Tuesday 18 August 2009

Stephen Fry’s shame

The trailers weren’t exactly inspiring, but I thought I had better listen to Fry’s English Delight on BBC R4 this morning (“Stephen Fry explores the highways and byways of the English language: Speaking Proper”).
It was pretty dire. Harry Campbell put finger to keyboard before I did. He called it
a farrago of urban myths, old wives' tales and
"experts", mostly self-appointed, who proceed to discredit themselves as soon as they open their mouths. Never more so, you may imagine, than when the subject is phonetics. Scarcely a true word spoken at any point, with the usual confusion of the concepts of accent, dialect, voice tone, diction.
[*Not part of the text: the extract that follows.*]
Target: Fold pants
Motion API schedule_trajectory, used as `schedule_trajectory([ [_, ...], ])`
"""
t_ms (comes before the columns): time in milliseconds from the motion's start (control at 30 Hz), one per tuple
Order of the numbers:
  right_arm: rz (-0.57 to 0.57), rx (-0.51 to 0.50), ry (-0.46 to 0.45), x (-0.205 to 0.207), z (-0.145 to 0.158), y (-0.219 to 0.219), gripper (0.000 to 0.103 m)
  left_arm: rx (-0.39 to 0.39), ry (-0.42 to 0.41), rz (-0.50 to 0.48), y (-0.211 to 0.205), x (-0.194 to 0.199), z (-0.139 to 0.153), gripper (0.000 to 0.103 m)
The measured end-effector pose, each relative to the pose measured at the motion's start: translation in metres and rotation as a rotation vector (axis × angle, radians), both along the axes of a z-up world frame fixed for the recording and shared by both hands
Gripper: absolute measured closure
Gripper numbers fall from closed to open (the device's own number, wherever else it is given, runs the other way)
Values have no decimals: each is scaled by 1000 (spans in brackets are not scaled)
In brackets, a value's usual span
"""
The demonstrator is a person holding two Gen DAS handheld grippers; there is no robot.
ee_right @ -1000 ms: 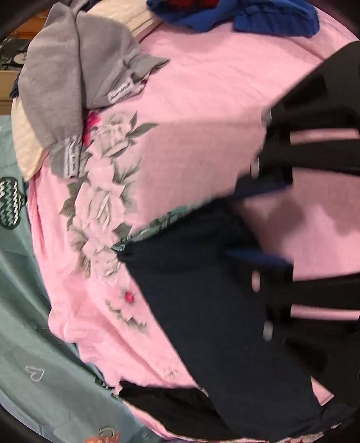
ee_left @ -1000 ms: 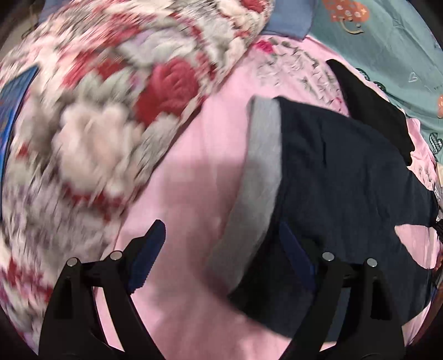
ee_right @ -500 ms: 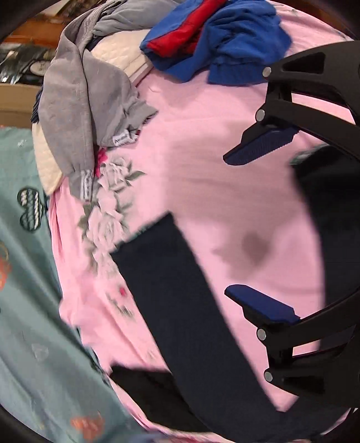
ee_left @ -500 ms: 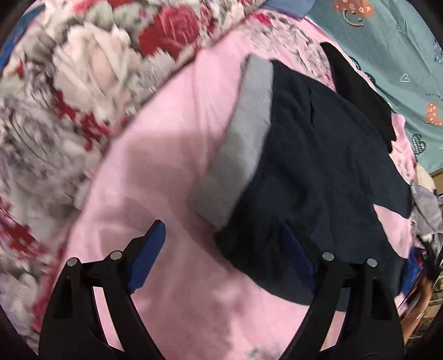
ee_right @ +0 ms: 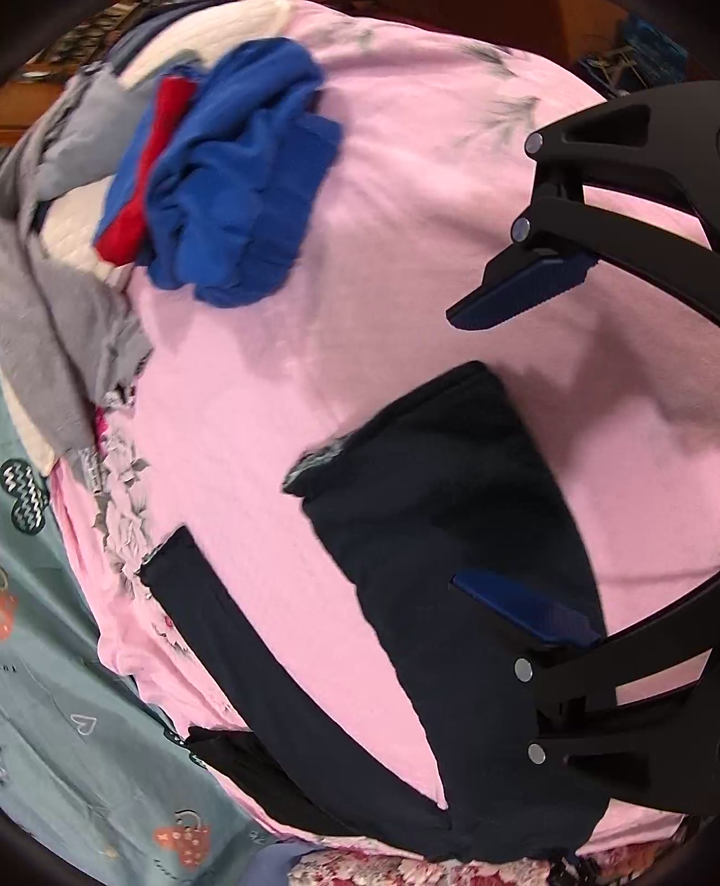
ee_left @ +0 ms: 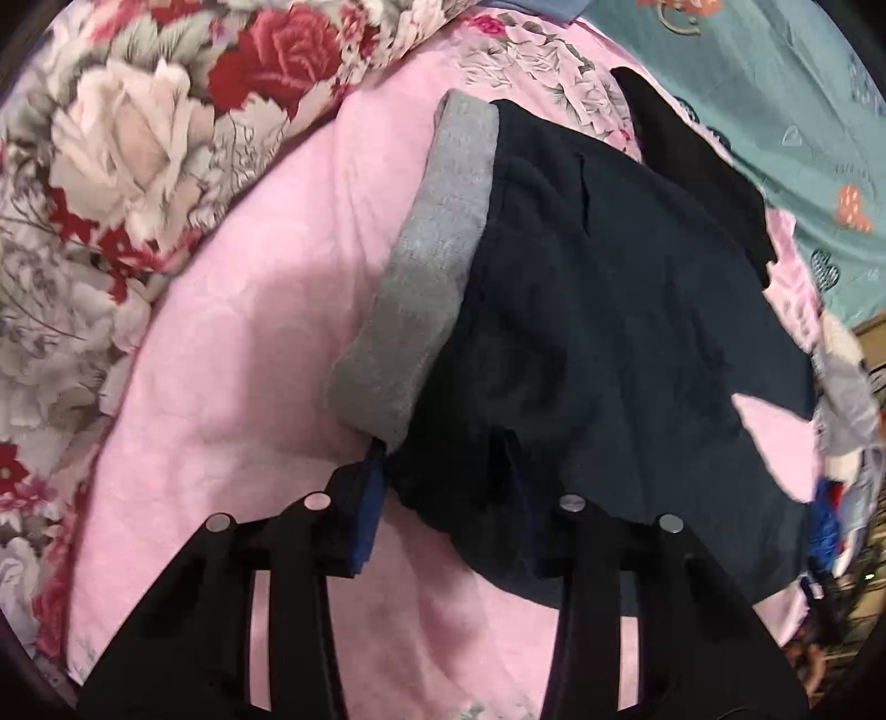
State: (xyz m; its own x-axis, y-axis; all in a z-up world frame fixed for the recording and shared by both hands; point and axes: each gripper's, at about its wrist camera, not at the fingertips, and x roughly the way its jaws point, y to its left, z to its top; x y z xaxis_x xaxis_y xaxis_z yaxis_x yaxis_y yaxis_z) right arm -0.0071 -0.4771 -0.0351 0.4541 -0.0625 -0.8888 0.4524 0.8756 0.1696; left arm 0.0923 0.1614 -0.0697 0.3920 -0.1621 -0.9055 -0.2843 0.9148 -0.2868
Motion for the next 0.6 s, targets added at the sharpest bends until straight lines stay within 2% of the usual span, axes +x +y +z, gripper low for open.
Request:
schedule_trajectory([
  [100,-2,89,-9,-11,-6,0,14,26,-33,-7,-5,-5,9,68],
  [133,-3,99,-16,-12,-7,1,14,21,-47,-14,-6,-5,11,67],
  [167,-1,94,-23,-13,-7,3,14,11,-49,-16,-5,-4,11,60],
  [200,7,92,-28,-11,-8,6,14,-8,-45,-13,-5,-3,9,54],
  [267,16,87,-40,-9,-9,9,14,-68,-37,-1,-2,0,1,52],
  [300,22,85,-47,-7,-10,12,14,-91,-40,7,-1,1,-2,53],
  [333,29,84,-61,-3,-11,14,18,-117,-59,17,0,3,-5,59],
  [367,34,86,-79,-1,-11,15,25,-130,-71,22,0,5,-8,82],
  [400,37,98,-97,2,-13,14,47,-162,-76,13,0,8,-12,83],
  [433,30,151,-130,5,-17,9,65,-179,-79,20,1,9,-13,84],
  [467,14,208,-155,6,-21,3,71,-196,-88,40,3,9,-12,86],
  [500,-16,258,-168,8,-25,-4,81,-196,-96,45,2,8,-11,86],
  [533,-43,291,-165,9,-28,-9,86,-168,-117,50,2,5,-3,87],
  [600,-44,296,-186,10,-22,-10,88,-102,-156,52,1,-3,14,87],
])
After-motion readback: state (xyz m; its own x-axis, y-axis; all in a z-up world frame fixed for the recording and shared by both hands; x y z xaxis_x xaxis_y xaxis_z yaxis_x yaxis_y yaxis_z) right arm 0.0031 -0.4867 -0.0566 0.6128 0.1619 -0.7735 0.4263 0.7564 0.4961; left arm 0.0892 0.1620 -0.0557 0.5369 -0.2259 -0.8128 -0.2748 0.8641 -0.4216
There was Joan Bakewell explaining how upper-class speakers don’t move their mouths and that in order to lose her northern accent she had to learn to do the same. And Deborah Hecht, the American dialect coach, explaining that to sound RP Americans have to learn to use more lip action and more muscularity. No one commented on the fact that they cannot both be right.
There was an elocution teacher from Rochdale who told us, in an unreconstructed Lancashire accent, about the importance of pronouncing all the letters correctly and enunciating the beginnings and ends of words. In her case this meant making all final voiceless plosives ejective.
My colleague Sophie Scott from the UCL Institute of Cognitive Neuroscience, who spoke good sense about the so-called foreign accent syndrome, must feel ashamed to have been associated with such a ragbag of a programme.
If you feel strong enough to listen to it yourself, it’s here for the next seven days.

15 comments:

  1. Yes, that was disappointing this morning. The elocution teacher was embarrassing, tried to sound posh by overaspirating her ts and opening her ɪs.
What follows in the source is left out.